:: WHAT TO DO ::
Working from the line that contains "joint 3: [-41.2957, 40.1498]" down to the last line below, repeat each line exactly.

:: STORED DATA ::
★ ★ ★ ★

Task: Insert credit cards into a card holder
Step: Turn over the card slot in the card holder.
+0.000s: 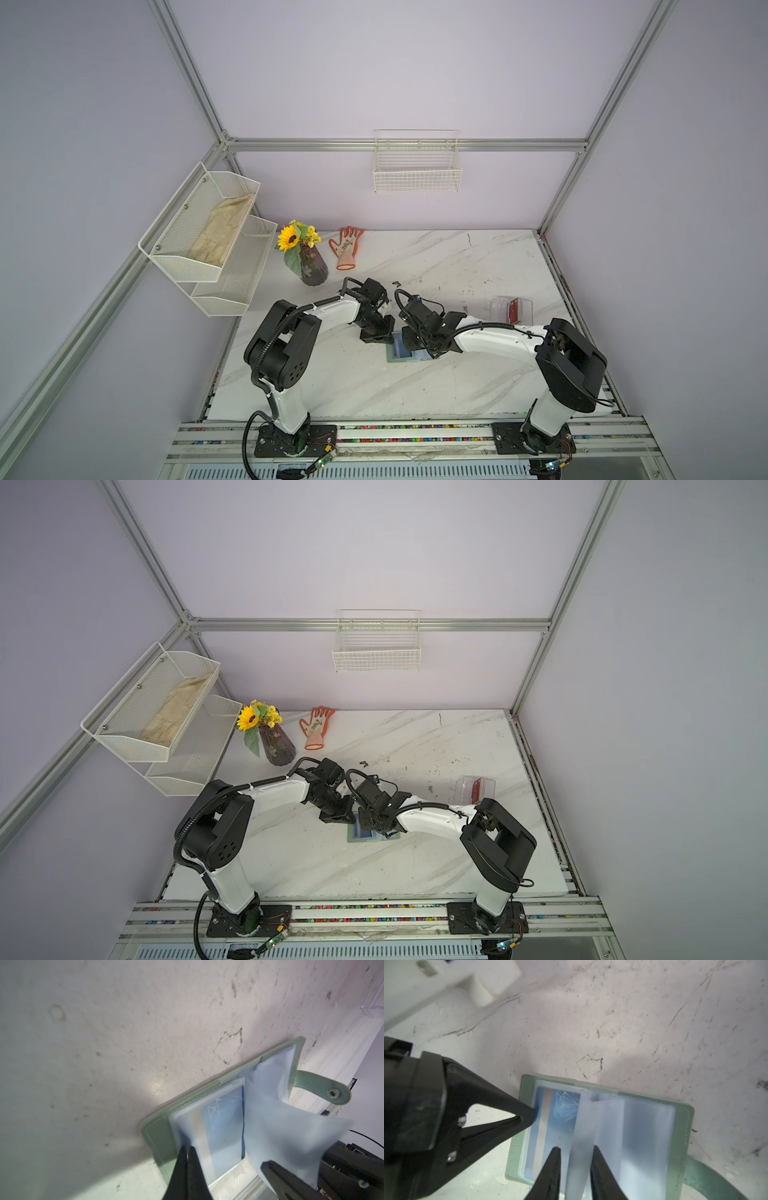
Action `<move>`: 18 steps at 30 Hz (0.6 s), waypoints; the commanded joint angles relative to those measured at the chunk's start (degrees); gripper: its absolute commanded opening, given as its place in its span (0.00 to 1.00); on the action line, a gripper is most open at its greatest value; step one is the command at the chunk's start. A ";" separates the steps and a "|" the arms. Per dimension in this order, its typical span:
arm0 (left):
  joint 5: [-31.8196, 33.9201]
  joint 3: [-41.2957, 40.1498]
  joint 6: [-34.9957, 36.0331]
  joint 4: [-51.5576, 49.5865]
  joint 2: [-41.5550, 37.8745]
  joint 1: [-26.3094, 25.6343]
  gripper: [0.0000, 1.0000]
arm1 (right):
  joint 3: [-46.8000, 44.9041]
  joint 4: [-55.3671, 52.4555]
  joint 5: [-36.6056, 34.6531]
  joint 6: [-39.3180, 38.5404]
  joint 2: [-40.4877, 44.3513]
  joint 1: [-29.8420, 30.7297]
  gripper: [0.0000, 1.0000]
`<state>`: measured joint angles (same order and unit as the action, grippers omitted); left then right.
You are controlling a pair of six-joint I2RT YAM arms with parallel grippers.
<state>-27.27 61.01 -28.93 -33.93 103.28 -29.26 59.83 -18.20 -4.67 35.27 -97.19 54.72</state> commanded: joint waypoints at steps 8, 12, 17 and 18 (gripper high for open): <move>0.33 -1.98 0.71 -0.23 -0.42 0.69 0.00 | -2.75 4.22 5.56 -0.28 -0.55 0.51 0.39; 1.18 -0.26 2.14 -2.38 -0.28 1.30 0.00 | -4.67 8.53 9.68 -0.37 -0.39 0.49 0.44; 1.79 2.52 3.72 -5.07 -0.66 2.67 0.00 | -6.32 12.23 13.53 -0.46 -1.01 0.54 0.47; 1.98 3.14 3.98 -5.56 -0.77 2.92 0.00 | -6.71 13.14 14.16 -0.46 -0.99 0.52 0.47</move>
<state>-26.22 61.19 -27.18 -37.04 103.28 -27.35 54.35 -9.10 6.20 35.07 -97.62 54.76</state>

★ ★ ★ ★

:: REPLY ::
  joint 3: [-41.2957, 40.1498]
  joint 6: [-34.9957, 36.0331]
  joint 4: [-51.5576, 49.5865]
  joint 2: [-41.5550, 37.8745]
  joint 1: [-26.3094, 25.6343]
  gripper: [0.0000, 1.0000]
arm1 (right):
  joint 3: [-46.8000, 44.9041]
  joint 4: [-55.3671, 52.4555]
  joint 5: [-36.6056, 34.6531]
  joint 6: [-39.3180, 38.5404]
  joint 2: [-40.4877, 44.3513]
  joint 1: [-29.8420, 30.7297]
  gripper: [0.0000, 1.0000]
`<state>`: measured joint angles (same order and unit as the action, grippers omitted); left then right.
You are controlling a pair of six-joint I2RT YAM arms with parallel grippers.
<state>-27.27 61.01 -28.93 -33.93 103.28 -29.26 59.83 -18.20 -4.67 35.27 -97.19 54.72</state> commanded: joint waypoints at steps 8, 12, 17 and 18 (gripper high for open): <move>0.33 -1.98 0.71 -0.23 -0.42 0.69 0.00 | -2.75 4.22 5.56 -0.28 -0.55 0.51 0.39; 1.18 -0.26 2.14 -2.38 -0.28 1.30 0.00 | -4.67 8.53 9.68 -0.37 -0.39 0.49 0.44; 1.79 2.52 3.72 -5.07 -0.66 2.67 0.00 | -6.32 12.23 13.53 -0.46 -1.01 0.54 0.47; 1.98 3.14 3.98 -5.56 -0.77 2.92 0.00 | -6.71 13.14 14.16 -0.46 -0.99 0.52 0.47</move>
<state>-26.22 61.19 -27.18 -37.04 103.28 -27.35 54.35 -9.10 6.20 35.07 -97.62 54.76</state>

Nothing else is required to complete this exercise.